Do we have one or two tribes looking for revenge on us?

Or have we depleted their numbers so that they have not the strength to come after us?

I hope much for this option, but have to prepare for the possibility that two tribes could seek us out.

They do not know where our village is, but there will be a trail to follow if they find the escape pod on the beach. It would not be difficult.”

His headspace is troubled much by this thought, his lips down-turned at the edges, despite his joy in his linasha. Or perhaps because of it. He has much to lose now. A linasha and the youngling she carries.

“Sarkry’s tribe are ever a concern also.

He has not had cause to try his luck on our tribe since last time, but if he found out about the bounty we now have in our care…

” Gregar’s shoulders droop, weariness affecting his entire body.

“I have promised these females a good, safe life. I did not realise how difficult a promise to keep it might prove to be when I made it. I fear I have been dishonest with them.”

“Not dishonest. You have done everything within your power.”

“And what should a male do when his power is not enough?”

I think he does not intend for me to answer, but an idea comes into my headspace.

I am a follower of orders, not a thinking male, but days spent in my sick bed have given me little opportunity to do anything else.

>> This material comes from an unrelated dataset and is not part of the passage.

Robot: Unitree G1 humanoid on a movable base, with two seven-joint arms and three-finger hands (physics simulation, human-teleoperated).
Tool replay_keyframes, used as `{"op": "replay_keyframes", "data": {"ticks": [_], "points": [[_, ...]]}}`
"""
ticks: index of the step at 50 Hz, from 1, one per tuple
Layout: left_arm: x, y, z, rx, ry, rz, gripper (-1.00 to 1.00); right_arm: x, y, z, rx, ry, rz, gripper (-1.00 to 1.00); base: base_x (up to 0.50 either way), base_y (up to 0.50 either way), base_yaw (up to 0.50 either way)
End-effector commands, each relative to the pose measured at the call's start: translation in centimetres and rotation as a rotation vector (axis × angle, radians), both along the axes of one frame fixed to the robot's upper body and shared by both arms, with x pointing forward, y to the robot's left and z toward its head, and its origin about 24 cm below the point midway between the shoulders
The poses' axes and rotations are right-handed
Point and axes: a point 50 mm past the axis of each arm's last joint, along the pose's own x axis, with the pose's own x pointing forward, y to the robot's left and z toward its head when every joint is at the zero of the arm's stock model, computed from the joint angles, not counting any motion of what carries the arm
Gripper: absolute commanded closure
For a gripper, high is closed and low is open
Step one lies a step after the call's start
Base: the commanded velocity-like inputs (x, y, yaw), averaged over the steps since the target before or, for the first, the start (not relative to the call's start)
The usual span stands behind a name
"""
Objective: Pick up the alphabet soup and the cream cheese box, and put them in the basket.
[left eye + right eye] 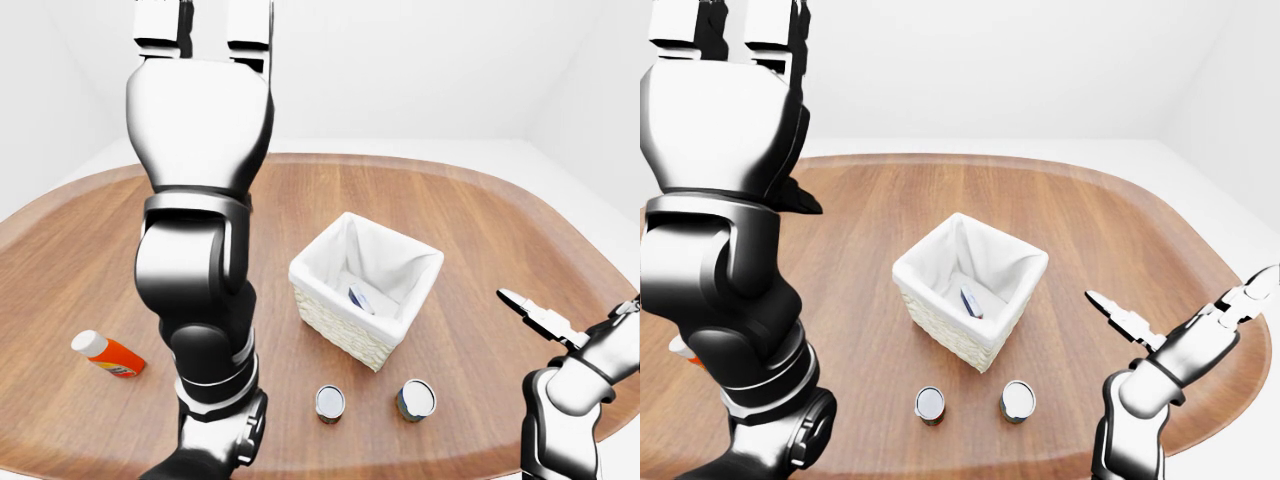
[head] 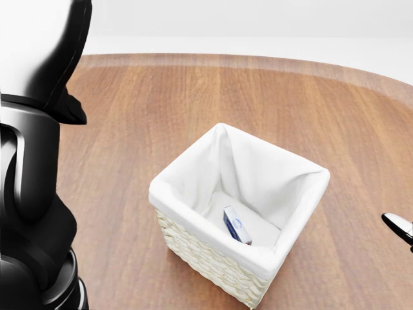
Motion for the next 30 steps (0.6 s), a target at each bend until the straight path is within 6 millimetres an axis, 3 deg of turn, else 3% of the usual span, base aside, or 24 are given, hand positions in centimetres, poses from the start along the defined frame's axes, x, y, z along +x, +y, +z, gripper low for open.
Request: {"op": "replay_keyframes", "data": {"ticks": [1, 12, 30], "points": [[-0.7, 2.6, -0.2, -0.011, -0.02, 0.024, -1.0, 0.1, 0.0, -0.1, 0.0, 0.004, 0.002, -1.0, 0.0, 0.0, 0.0], [-2.0, 5.7, -0.1, -0.008, -0.058, 0.042, -1.0, 0.0, 0.0, 0.1, -0.003, 0.002, -0.001, -1.0, 0.0, 0.0, 0.0], [-2.6, 8.9, -1.6, 0.005, 0.018, 0.064, -1.0, 0.0, 0.0, 0.1, -0.005, 0.002, -0.002, -1.0, 0.0, 0.0, 0.0]]}}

Because I am selfish, my thoughts have been centred on the females, on Rachel.

Imagining the day Ferzan’s Wandering tribe comes through our village, meeting the females in their dreamspaces as they approach.

Taking the females with them when they leave.

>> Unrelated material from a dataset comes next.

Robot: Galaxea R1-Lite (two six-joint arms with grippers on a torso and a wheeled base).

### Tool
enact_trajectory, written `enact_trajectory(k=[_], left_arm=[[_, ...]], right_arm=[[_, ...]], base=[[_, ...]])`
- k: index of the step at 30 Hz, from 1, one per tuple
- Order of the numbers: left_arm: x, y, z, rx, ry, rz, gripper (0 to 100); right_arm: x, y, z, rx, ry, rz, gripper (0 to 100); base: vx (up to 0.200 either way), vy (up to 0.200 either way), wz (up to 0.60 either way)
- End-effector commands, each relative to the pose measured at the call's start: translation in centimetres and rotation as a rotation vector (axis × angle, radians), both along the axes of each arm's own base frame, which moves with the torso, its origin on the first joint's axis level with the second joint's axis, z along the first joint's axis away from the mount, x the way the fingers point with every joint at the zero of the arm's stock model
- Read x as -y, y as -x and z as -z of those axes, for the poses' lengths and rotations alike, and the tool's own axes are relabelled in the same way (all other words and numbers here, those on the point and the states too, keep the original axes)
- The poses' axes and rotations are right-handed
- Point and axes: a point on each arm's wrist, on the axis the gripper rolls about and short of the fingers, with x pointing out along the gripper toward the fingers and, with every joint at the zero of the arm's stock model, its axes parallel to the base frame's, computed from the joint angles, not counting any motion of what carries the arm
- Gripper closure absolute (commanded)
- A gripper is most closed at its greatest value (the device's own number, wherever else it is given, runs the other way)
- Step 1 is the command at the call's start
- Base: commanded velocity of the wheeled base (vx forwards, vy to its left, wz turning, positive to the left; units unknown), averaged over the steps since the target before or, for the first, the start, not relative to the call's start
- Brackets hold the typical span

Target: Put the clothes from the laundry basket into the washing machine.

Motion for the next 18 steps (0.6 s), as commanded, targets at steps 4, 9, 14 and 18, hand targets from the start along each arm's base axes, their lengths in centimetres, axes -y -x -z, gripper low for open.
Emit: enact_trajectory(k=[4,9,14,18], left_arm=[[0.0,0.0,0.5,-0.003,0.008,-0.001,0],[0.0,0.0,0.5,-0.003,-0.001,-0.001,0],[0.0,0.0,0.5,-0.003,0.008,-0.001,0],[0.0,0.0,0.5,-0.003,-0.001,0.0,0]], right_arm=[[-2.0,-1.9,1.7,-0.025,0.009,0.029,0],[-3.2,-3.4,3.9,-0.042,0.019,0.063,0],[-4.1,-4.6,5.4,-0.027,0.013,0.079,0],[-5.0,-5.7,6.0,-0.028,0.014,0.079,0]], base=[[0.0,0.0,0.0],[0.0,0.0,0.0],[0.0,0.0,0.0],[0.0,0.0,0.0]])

I have dreamed many times of watching Rachel walking away from the village, and woken up in sweats that I am not sure had anything to do with my injuries or lingering fever.

Lina must hold such contempt for a piteous male such as I. But those thoughts and dreams do give me my idea.

“He seeks to join his power with that of another,” I say.

Gregar looks thoughtful. “We have made offers to other tribes before, and they have refused to leave their homes for the same reasons we have refused to leave ours.”

Nobody wishes to abandon the memories of those they lost. Living in this village is like living in a haunted place at times.

But hauntings do not have to be terrible.

I can glance at the fire pit in my hut and see my mother smiling back at me, if I catch it just right.

Caught between waking and sleeping, I can sometimes hear the bright, high voices of my sisters playing in the room next to mine.

When these whispers are all you have, you do not wish to risk leaving them behind.

“They had more reason to stay than they did to leave,” I say. “That has changed now.”

Gregar is quiet for a long moment. “We have no means of knowing where Ferzan and his Wanderers are. Perhaps we are lucky and they, too, saw the escape pod as it fell from the skies and even now travel towards our lands. They know they can shelter here when the big rains come. Perhaps they will seek us out themselves. But we cannot rely on it.”

He gets to his feet. Walks back and forth a few times.

My hut is one of the largest in the village.

It was my mother and father’s hut, and with three younglings, they needed the space.

It has felt too large and empty many times to me, but Gregar bristles with an energy that makes it seem suddenly smaller.

“We are spread so wide throughout Lina’s forests. Many tribes would be too far to reach before the big rains, and more still I would not risk approaching. I can think of only two we might ask.”

“Two tribes would triple our numbers,” I say. “It would be enough.”

Gregar nods. “Come. We must gather the tribe. We have much to discuss.”